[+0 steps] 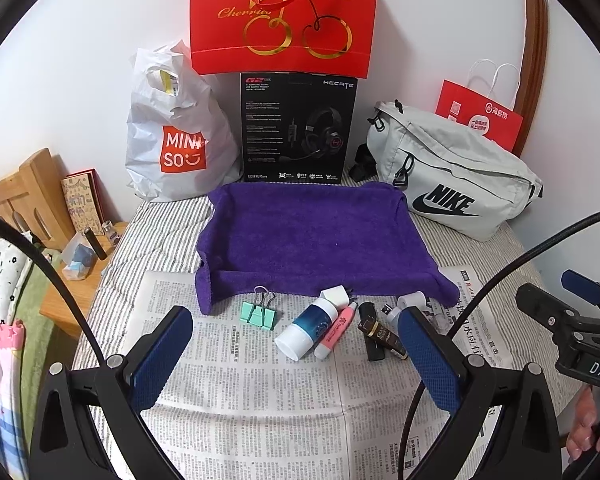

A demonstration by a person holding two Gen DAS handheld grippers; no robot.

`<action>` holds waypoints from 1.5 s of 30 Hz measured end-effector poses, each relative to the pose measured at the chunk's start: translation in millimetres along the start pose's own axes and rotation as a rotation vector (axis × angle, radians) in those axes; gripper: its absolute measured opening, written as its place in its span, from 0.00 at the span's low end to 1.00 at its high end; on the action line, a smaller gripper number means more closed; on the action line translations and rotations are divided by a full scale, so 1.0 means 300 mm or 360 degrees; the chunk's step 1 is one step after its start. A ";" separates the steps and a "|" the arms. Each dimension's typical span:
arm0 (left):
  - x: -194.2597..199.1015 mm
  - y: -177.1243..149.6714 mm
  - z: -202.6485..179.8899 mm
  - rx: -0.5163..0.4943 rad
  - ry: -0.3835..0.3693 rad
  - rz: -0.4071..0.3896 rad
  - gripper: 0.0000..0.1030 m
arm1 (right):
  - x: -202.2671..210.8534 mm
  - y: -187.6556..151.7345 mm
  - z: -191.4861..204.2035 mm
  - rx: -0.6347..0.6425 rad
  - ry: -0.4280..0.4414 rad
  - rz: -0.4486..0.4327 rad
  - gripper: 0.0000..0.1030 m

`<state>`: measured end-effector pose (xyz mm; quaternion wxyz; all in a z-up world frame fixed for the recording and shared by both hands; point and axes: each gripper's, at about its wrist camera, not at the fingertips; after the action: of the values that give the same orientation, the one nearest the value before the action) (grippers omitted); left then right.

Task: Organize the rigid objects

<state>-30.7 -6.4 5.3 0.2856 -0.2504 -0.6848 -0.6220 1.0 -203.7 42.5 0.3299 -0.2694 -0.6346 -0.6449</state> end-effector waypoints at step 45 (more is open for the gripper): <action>0.012 -0.002 -0.012 -0.0021 0.0023 -0.0006 1.00 | 0.006 -0.003 0.000 0.0004 -0.0015 -0.0008 1.00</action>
<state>-33.3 -10.1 7.7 0.2878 -0.2464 -0.6789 -0.6289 -0.8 -204.0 43.4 0.3257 -0.2703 -0.6376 -0.6437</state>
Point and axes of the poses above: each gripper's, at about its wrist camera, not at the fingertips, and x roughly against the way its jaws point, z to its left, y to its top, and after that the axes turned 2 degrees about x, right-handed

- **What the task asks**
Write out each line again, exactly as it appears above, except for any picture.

- **Result of this exercise**
[+0 steps] 

A demonstration by a person holding two Gen DAS handheld grippers; no robot.

`<action>` holds waypoints from 1.5 s of 30 Hz measured end-effector poses, each relative to the pose measured at the chunk's start: translation in millimetres along the start pose's own axes and rotation as a rotation vector (axis × angle, radians) in those axes; gripper: its absolute measured opening, written as its place in its span, from 0.00 at the span's low end to 1.00 at its high end; on the action line, a smaller gripper number means more closed; on the action line translations and rotations are divided by a full scale, so 1.0 means 300 mm or 360 degrees; the chunk's step 1 is one step after its start. A ";" separates the steps and a "|" the arms. Each dimension's typical span:
arm0 (left):
  - x: -194.2597..199.1015 mm
  - y: -177.1243..149.6714 mm
  - z: -202.6485..179.8899 mm
  - rx: -0.5163..0.4943 rad
  - ry: -0.3835..0.3693 rad
  - rz: -0.4071..0.3896 rad
  - gripper: 0.0000..0.1030 m
arm1 (right):
  - x: -202.2671..210.8534 mm
  - y: -187.6556..151.7345 mm
  - z: -191.4861..204.2035 mm
  - rx: -0.6347..0.6425 rad
  - ry: -0.4280..0.4414 rad
  - rz: -0.4486..0.4327 rad
  - gripper: 0.0000..0.1030 m

`<state>`: measured end-effector pose (xyz mm; quaternion wxyz; all in a z-up world frame fixed for the recording and shared by both hands; point and axes: each gripper's, at about its wrist camera, not at the fingertips; after the action: of the values that give the same orientation, the one nearest the value before the action) (grippers omitted); left then right.

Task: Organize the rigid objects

<state>-30.7 -6.4 5.3 0.2856 -0.2504 -0.6848 -0.6220 1.0 -203.7 42.5 0.3299 -0.2694 -0.6346 -0.6449</state> end-effector waypoints at step 45 (more is open for the gripper): <action>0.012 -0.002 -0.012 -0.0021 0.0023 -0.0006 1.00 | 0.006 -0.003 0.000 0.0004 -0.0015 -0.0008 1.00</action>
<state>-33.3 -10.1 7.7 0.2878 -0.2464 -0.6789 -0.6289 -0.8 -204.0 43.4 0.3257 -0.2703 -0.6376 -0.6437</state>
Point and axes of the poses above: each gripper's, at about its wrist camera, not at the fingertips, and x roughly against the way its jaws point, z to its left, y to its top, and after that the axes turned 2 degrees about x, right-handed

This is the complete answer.